ES6 classes are syntactic sugar over prototypes. They look like Java/Python but behave like JavaScript prototypes under the hood.

class Animal {
    constructor(name) {
        this.name = name;
    }

    speak() {
        return `${this.name} makes a sound`;
    }

    static create(name) {
        return new Animal(name);
    }
}

const cat = new Animal("Cat");
cat.speak();               // "Cat makes a sound"
Animal.create("Dog");      // static — called on class, not instance

Inheritance with extends and super

extends creates a child class. super() must be called in the child constructor before using this.

class Dog extends Animal {
    constructor(name, breed) {
        super(name);        // MUST call super first
        this.breed = breed;
    }

    speak() {
        return `${super.speak()} — specifically, woof`;
    }
}

const rex = new Dog("Rex", "Labrador");
rex.speak();
// "Rex makes a sound — specifically, woof"

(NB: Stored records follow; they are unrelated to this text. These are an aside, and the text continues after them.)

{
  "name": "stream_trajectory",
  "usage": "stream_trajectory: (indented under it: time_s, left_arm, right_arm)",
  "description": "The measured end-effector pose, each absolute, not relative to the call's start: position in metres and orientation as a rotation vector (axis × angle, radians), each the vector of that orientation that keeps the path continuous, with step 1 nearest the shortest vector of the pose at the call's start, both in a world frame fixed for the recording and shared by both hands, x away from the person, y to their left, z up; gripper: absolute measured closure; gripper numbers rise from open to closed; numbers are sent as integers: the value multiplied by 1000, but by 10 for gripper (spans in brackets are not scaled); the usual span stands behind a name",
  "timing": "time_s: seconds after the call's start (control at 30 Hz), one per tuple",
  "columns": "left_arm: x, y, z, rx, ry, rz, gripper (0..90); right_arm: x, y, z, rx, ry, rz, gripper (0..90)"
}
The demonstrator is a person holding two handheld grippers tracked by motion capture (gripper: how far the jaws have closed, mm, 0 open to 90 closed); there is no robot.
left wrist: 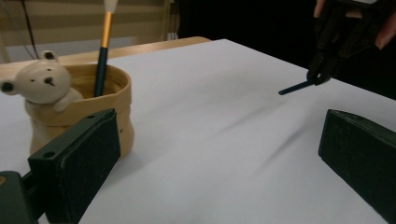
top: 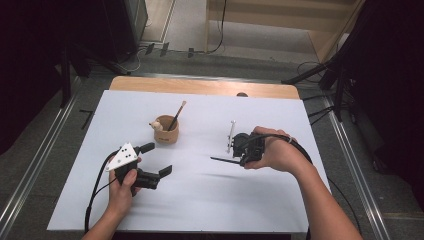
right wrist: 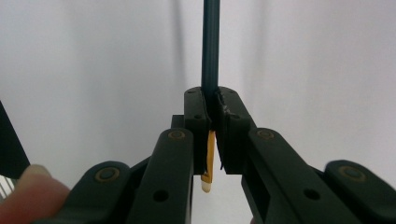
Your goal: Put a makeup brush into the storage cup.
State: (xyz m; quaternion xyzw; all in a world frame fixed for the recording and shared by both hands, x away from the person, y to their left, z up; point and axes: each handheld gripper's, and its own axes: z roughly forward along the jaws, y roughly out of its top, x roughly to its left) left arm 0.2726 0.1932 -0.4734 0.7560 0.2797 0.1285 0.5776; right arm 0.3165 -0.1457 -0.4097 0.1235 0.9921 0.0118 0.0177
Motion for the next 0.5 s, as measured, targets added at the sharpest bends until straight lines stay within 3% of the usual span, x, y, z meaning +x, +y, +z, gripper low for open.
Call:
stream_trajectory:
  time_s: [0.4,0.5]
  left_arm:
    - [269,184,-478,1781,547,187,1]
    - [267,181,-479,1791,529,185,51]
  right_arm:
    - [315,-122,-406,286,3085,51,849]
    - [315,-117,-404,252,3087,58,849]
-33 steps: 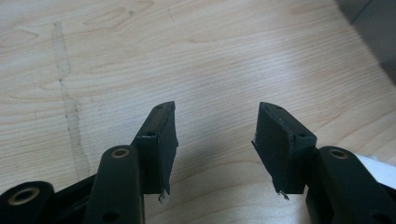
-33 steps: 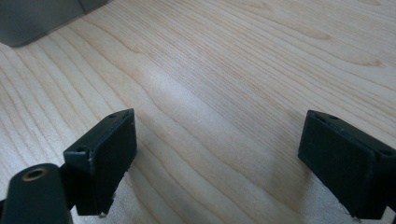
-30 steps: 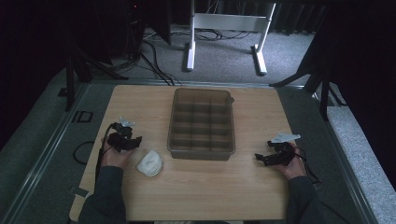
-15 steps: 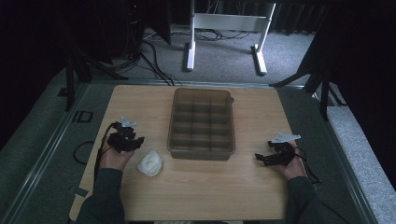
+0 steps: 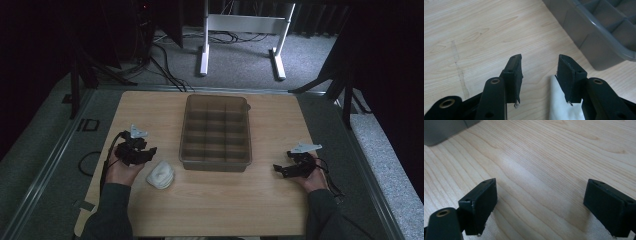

rex instanceof Dog;     // true
rex instanceof Animal;  // true
Note: Forgetting super() in a derived class constructor throws "Must call super constructor before accessing this".

Getters and setters

Getters and setters let you define computed properties and validation logic.

class Circle {
    constructor(radius) {
        this._radius = radius;
    }

    get radius() { return this._radius; }

    set radius(value) {
        if (value < 0) throw new Error("Radius must be positive");
        this._radius = value;
    }

    get area() {
        return Math.PI * this._radius ** 2;
    }
}

const c = new Circle(5);
c.radius = 10;      // uses setter
console.log(c.area); // uses getter, no ()

Exam tip

The most common prototype question: "What does Object.create() do?" — it creates a new object with the specified prototype, without calling a constructor. Also know that class extends translates to prototype chain inheritance.